* _WHAT YOU HAVE TO DO_
From the line holding "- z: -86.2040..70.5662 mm" to the final line below, restate each line word for word and add nothing.

* _SOURCE DATA_
Segment Open

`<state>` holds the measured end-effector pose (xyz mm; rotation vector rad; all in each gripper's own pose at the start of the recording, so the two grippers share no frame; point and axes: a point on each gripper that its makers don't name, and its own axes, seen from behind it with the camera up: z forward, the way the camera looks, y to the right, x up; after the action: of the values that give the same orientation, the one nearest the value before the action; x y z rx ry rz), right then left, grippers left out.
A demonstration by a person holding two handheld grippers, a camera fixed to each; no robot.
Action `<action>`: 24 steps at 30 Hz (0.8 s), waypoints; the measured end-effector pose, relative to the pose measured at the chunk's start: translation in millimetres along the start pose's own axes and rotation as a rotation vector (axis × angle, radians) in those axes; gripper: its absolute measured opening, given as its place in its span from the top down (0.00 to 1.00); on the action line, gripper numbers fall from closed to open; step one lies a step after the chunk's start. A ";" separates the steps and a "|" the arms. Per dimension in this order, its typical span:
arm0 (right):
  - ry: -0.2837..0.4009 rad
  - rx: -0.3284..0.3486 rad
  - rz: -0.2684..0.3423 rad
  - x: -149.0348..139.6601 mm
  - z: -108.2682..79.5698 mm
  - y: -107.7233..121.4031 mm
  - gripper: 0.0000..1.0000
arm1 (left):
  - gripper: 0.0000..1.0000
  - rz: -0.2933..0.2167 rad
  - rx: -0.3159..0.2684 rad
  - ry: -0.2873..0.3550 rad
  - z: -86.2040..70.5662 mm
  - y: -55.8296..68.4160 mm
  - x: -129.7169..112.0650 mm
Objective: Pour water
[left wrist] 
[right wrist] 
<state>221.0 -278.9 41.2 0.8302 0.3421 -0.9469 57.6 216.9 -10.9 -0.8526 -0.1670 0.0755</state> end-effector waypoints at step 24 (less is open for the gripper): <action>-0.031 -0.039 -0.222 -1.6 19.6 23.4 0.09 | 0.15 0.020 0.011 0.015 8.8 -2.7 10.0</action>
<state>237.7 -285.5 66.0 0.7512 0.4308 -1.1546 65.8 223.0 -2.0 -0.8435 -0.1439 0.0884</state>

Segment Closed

* _REPLY_
  - z: -86.2040..70.5662 mm
  - y: -55.8296..68.4160 mm
  - x: -129.7169..112.0650 mm
Objective: Pour water
[left wrist] 
[right wrist] 
<state>221.0 -278.9 41.2 0.8302 0.3421 -0.9469 57.6 216.9 -10.9 -0.8526 -0.1670 0.0755</state> end-effector waypoints at step 24 (less is open for the gripper): <action>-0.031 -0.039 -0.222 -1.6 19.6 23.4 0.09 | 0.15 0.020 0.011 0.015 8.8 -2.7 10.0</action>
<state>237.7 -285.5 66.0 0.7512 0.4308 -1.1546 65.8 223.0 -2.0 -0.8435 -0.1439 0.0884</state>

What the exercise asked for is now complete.